In order to make out the molecular mechanisms of this immune-related signature, we investigated the genes involved in the signature. Interestingly, IGF1 was the most significant immune gene in the univariate analysis of the 10 immune-related genes’ signature (, ). Insulin-like growth factors (IGFs) are known regulator of energy metabolism and growth. IGF1 belongs to the IGF family and is a part of the metabolic system that includes insulin and two adipocytokines (leptin and adiponectin) [2528]. More studies reported the role of IGF1 in the development of BLCA. Dunn et al. reported that reduced serum IGF1 would suppress bladder tumor progression in p53-deficient mice [29]. IGF1 can block apoptosis in human bladder cancer cells and increase circulating IGF1, thereby augmenting risk of BLCA patients [30, 31]. Long et al. reported that increased IGF1 can promote cisplatin resistance in bladder cancer cells. Therefore, we suggest that IGF1 may bridge metabolic system and immune oncology. In the signature, SLIT2 is another gene attracting our attention. Sherchan et al. reported that recombinant SLIT2 attenuates neuroinflammation by inhibiting peripheral immune cell infiltration [32]. Similar results were also found in other studies. Chaturvedi et al. reported that SLIT2 can prevent neutrophil recruitment and Guan et al.’s study showed that SLIT2 can inhibit the development of immune responses [33, 34]. More interestingly, the interaction network showed that upstream transcription factor GATA6 and NFATC1 can both bind to IGF1 and SLIT2 which indicated the potential importance of TGF1 and SLIT2 in immune responses. Furthermore, macrophages tend to infiltrate in high-risk group patients. All these results reflect the importance of our immune-related signature in the BLCA microenvironment.

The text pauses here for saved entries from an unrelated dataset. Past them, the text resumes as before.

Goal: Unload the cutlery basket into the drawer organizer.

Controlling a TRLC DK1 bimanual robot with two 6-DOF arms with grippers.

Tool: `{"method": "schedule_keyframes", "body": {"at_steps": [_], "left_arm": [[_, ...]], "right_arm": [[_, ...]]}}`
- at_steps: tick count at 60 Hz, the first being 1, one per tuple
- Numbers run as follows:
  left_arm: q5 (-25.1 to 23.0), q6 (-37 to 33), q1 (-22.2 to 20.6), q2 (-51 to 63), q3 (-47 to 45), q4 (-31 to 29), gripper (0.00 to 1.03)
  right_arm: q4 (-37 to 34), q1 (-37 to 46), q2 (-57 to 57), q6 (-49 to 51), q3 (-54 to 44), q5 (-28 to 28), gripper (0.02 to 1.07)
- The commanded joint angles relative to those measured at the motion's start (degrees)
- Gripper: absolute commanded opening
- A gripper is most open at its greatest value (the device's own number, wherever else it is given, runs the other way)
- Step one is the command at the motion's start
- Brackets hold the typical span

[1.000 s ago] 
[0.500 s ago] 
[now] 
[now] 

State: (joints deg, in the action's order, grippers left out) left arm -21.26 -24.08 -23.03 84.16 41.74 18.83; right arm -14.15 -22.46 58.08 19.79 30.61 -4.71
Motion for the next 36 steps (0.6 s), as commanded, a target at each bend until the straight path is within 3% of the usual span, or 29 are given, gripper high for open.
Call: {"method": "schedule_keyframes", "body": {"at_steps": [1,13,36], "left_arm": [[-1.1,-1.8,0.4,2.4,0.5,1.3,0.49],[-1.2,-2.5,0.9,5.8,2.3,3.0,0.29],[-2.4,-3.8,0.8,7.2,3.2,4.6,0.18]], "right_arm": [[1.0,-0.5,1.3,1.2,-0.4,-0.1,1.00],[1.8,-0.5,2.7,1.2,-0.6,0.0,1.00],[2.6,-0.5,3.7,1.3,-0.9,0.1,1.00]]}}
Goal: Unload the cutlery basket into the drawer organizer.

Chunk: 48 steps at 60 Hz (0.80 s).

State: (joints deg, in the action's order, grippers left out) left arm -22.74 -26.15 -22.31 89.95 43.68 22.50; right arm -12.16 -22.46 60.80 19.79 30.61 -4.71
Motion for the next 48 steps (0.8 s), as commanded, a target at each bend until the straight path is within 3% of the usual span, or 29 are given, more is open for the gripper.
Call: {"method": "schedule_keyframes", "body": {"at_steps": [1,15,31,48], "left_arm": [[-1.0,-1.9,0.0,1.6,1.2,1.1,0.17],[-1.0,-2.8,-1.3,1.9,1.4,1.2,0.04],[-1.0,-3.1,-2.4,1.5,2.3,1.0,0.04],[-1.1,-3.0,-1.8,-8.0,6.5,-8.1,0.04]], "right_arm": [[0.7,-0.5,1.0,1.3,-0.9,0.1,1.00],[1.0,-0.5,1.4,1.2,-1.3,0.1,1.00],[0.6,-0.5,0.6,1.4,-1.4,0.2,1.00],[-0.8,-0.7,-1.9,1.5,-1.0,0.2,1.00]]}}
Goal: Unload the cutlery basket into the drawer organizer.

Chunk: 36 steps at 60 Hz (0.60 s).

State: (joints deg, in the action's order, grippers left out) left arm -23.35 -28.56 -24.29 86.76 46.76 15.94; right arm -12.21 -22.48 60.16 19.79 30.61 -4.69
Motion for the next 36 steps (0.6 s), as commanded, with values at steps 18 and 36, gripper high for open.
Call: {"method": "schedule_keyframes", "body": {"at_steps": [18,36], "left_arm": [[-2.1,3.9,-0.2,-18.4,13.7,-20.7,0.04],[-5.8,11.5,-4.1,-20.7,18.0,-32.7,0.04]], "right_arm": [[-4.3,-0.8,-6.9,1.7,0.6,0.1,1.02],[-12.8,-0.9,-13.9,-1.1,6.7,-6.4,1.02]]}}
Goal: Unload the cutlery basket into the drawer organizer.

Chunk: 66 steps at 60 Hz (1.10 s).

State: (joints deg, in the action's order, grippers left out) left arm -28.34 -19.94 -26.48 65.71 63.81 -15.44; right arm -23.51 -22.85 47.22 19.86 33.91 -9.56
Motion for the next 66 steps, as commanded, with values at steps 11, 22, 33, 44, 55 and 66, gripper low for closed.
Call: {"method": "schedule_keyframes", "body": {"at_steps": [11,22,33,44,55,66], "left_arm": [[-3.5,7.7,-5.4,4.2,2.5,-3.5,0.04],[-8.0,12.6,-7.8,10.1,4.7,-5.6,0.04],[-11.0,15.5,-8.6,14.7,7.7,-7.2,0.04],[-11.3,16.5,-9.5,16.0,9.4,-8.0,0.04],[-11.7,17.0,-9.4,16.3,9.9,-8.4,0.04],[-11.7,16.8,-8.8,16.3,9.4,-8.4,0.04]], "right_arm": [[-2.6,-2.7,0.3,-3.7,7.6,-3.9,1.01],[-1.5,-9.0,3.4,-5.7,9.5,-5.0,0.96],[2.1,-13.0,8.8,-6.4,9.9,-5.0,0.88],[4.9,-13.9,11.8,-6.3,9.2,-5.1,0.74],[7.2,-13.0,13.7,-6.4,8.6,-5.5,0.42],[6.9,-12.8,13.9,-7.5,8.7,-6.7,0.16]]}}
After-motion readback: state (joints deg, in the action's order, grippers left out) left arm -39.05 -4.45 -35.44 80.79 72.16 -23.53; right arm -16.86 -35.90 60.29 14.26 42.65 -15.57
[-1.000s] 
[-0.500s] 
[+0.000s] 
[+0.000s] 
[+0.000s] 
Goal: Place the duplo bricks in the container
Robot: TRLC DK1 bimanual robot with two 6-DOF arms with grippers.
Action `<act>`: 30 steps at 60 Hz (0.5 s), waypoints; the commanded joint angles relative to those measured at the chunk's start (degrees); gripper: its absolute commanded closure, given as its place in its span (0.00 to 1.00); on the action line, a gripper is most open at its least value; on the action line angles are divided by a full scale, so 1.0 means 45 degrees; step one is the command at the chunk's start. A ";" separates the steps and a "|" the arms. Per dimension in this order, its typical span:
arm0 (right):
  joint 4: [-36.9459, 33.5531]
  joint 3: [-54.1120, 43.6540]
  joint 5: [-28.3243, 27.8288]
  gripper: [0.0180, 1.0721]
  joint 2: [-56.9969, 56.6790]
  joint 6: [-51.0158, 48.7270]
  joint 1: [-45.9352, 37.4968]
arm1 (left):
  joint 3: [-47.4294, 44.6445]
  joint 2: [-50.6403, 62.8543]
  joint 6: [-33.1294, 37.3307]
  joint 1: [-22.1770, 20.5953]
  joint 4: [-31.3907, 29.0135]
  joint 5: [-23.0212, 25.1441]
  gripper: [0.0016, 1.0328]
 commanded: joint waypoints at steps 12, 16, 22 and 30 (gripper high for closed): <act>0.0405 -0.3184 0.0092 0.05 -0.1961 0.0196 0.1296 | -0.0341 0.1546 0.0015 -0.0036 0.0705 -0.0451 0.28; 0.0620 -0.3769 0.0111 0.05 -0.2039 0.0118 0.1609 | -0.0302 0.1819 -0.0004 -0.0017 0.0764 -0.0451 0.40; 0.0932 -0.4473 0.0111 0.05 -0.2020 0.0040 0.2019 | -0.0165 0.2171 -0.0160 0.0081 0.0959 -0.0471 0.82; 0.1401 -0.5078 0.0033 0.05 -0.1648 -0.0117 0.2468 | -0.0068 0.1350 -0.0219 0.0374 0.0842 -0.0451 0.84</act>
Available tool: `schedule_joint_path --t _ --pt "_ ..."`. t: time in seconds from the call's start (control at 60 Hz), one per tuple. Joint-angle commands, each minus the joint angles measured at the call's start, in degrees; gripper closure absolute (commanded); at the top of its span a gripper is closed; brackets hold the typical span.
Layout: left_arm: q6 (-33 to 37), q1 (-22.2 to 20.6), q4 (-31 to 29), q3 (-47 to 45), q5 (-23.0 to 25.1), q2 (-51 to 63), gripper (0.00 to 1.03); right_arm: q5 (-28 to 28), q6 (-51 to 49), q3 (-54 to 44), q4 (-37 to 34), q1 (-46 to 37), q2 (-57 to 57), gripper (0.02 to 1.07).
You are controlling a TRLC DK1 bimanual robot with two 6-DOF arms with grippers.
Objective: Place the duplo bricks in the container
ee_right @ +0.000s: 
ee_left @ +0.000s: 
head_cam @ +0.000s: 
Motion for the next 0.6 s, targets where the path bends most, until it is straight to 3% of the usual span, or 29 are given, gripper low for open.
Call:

Taken together, based on our knowledge, this is the first study that identified the 10 immune-related genes’ signature which can not only be an independent predictor for BLCA patients’ survival outcome but also may provide novel targets for immunotherapy for them. Another advantage of this study was using massive data from TCGA database to build and validate the immune-related signature. Nonetheless, several limitations still exist. Firstly, this is a retrospective study with relatively limited samples. Then, we did not validate the signature with external data although we have verified the validity and stability of the signature in various aspects. Finally, the signature should be tested for its predictive ability in the clinical environment and the 10 immune-related genes also need to be further explored.

5. Conclusions

In conclusion, the present study constructed an immune-related signature containing a total of 10 immune-related genes, including MMP9, RBP7, PDGFRA, AHNAK, OAS1, OLR1, RAC3, SLIT2, IGF1, and AGTR1. This signature expressed a strong prognostic ability and served as an independent predictor for BLCA patients’ survival and was significantly associated with gender, stage, grade, and T classification. High-risk score group patients presented more macrophage cell infiltration. The findings of this study provide potential novel targets and may promote individualized immunotherapy.

Data Availability

The data that supported the findings of this study were derived from The Cancer Genome Atlas (TCGA) data portal (https://portal.gdc.cancer.gov), the Immunology Database and Analysis Portal (ImmPort) database (https://immport.niaid.nih.gov), and the Cistrome database (http://cistrome.org/CistromeCancer/). It was also available from the corresponding author.

Conflicts of Interest

The authors confirm that there are no conflicts of interest.

Authors’ Contributions

The study concept and design was done by Yaofei Jiang, Zhenhong Zou, and Bo Liang. The downloading of data and analysis were done by Yaofei Jiang; drafting of the manuscript was done by Yaofei Jiang; Yaofei Jiang, Yibing Wang, Cong Li, and Bo Liang were responsible for the revision of the article.

Acknowledgments

This research was supported by the National Natural Science Foundation of China (No. 81860420 and No. 81760438).